Much of my work is with polycystic ovary syndrome, PCOS, an inflammatory syndrome that is the leading cause of infertility in the United States. Women who have this syndrome are plagued with intense carbohydrate cravings that can make it nearly impossible to follow any kind of healthy diet.
A dietitian with the syndrome, who had a master's degree in nutrition, once told me, "If it's carbohydrate, and it's not nailed down...I eat it."
It happens more often than not, when I work with clients who have PCOS, that they cannot conceive of being in a physiological state where the majority of their thoughts revolve around sugar and where to find more. They might politely listen to what I have to say about how to eat to quell these cravings, but the inevitable question at the end of my pitch for my nutrition plan is, "OK, but what am I going to do when I crave sugar?" They have absolutely no knowledge of a time when cravings did not rule their food choices, and their experience causes them to assume that my program is going to fail their expectations just as every other diet has done.
That's why I work so hard for those clients who are willing to trust me and try my program. It's incredibly rewarding to talk to them a couple of weeks later and hear the surprised delight over not spending hours of time and energy trying to suppress the urge to binge on a chocolate cake.
It seems that one of the reasons women with PCOS have so much trouble with their carbohydrate cravings, is that their endocannabinoid systems are out of balance.
You may know of cannabinoids as the substance in marijuana that causes the munchies. These compounds have been found to be important appetite regulators.
Of course, in Western medicine, when receptor trouble is identified, that means dozens of scientists in drug companies around the world race to find the right chemical to fix the troubled receptor.
Currently, a drug has been developed designed to "improve" the function of cannabinoid receptors. For a lot of obesity scientists, this drug, rimonabant, (Acomplia), was supposed to be the obesity miracle drug. However, Acomplia was tripped up during the FDA approval process, because there were concerns about an increased risk of severe depression being a major side effect. That is what has been tested and observed with Acomplia use.
What is also apparently a concern is that since this drug is somewhat like "anti-marijuana," it has potential for antagonizing many of the neuroprotective properties that marijuana may actually have. In other words, users of Acomplia may find themselves at increased risk of neurodegenerative diseases such as Multiple sclerosis, Alzheimer's disease, Amyotrophic lateral sclerosis (ALS), Parkinson's disease, and Huntington's disease.
So what are women with PCOS--and men whose obesity is also fueled by carbohydrate cravings supposed to do?
If you're a regular reader of this blog, you should know by now that the first answer to any question should always be fish oil. :) Yup, fish oil can help to silence the marijuana munchies.
I included a reference for your perusal, but I have to say, it was a client who taught me about this.
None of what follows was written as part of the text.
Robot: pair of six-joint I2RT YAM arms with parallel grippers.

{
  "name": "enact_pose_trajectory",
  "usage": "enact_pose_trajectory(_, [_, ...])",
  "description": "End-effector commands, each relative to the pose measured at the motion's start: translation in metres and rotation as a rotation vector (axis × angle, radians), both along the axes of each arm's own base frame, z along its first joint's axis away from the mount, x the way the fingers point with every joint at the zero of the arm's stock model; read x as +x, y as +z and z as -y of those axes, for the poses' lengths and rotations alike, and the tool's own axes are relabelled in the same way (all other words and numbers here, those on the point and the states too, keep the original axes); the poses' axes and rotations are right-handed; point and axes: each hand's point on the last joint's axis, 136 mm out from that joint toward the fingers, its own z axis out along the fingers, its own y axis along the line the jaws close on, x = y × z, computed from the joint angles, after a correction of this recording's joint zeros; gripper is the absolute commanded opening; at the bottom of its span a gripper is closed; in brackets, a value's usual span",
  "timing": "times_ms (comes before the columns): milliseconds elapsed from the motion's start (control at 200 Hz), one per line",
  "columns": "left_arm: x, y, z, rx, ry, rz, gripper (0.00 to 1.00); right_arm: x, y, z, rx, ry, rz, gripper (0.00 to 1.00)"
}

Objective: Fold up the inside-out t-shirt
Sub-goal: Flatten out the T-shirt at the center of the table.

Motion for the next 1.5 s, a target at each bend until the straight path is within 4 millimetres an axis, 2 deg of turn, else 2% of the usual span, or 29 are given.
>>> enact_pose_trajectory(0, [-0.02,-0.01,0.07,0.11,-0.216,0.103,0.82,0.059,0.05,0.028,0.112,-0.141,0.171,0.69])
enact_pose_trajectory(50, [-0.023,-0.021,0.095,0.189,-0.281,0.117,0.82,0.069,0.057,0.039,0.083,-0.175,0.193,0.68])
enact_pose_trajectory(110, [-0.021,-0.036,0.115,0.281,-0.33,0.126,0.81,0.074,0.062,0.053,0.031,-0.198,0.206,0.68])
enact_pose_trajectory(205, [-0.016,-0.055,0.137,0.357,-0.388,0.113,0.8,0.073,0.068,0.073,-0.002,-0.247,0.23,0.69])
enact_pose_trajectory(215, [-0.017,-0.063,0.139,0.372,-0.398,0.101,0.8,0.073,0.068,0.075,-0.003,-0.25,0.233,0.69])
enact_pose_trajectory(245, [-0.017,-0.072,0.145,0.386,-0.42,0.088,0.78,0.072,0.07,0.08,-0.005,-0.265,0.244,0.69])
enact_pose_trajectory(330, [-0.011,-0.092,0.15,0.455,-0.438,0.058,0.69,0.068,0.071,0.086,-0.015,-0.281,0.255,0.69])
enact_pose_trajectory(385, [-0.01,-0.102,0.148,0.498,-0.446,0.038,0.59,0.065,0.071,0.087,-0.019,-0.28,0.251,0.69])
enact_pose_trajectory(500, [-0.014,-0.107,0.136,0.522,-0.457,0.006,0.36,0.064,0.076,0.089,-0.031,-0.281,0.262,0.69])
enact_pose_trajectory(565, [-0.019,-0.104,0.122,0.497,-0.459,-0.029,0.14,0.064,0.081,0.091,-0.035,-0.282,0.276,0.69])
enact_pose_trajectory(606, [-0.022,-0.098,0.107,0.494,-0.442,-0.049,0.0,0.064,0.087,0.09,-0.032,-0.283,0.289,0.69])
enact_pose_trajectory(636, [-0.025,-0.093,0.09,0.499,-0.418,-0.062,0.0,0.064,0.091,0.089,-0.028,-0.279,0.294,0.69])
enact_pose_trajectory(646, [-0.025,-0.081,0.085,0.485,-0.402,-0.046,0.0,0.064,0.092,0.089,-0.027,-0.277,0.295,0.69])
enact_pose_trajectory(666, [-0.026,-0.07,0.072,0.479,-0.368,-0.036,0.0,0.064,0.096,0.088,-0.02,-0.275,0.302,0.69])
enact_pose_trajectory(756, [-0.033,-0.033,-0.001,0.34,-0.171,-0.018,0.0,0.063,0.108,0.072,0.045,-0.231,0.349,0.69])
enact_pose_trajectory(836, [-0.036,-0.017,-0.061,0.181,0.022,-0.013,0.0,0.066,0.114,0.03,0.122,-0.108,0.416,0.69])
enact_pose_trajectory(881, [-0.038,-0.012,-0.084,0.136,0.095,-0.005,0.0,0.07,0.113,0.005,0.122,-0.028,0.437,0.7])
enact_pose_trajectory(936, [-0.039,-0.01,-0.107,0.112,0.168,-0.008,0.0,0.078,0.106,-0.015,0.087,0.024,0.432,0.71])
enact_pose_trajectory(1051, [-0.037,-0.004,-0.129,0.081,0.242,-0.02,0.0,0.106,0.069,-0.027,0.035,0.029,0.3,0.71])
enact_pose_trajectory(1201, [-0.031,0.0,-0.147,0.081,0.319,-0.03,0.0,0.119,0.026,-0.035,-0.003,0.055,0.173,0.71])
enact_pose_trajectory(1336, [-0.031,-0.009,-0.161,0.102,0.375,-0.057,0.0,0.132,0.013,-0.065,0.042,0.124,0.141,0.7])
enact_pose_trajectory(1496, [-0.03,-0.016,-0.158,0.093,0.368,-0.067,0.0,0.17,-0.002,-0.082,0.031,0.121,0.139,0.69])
We'd spent a couple of hours in our initial assessment, and I gave her my standard omega-3 and diet protocol. She had been embarrassed to tell me in that initial meeting, that every Sunday evening she baked a chocolate cake, which she used to satisfy her voracious carbohydrate appetite. Two weeks into using fish oil, she had thrown out two chocolate cakes, because her appetite for sweets had so radically diminished, she didn't even think about bingeing.
The relationship between carbohydrates and omega-3 balance is so strong, that I know I've titrated the right dose of fish oil with the right amount of other fats when the cravings are gone.
If you've taken fish oil and you have not experienced a drop in carb cravings, chances are you either aren't taking enough of the stuff...or you haven't eliminated enough of the other fats that get in the way of fish oil doing its amazing job.
So don't despair because the FDA kept rimonabant out of the drug supply and out of YOU. Give thanks, and look to the ocean for an even better way of getting the same results.
Pasquali R, Gambineri A, Pagotto U. The impact of obesity on reproduction in women with polycystic ovary syndrome. BJOG. 2006 Oct;113(10):1148-59. Epub 2006 Jul 7.
http://www.springerlink.com/content/41v7536525023722/
Kim AH, Kerchner GA, and Choi DW. Blocking Excitotoxicity. Chapter 1 in CNS Neuroprotection. Marcoux FW and Choi DW, editors. Springer, New York. 2002. Pages 3-36.
Engeli S, Heusser K, Janke J, Gorzelniak K, Bátkai S, Pacher P, Harvey-White J, Luft FC, Jordan J. Peripheral endocannabinoid system activity in patients treated with sibutramine. Obesity (Silver Spring). 2008 May;16(5):1135-7.
Watanabe S, Doshi M, Hamazaki T. n-3 Polyunsaturated fatty acid (PUFA) deficiency elevates and n-3 PUFA enrichment reduces brain 2-arachidonoylglycerol level in mice. Prostaglandins Leukot Essent Fatty Acids. 2003 Jul;69(1):51-9.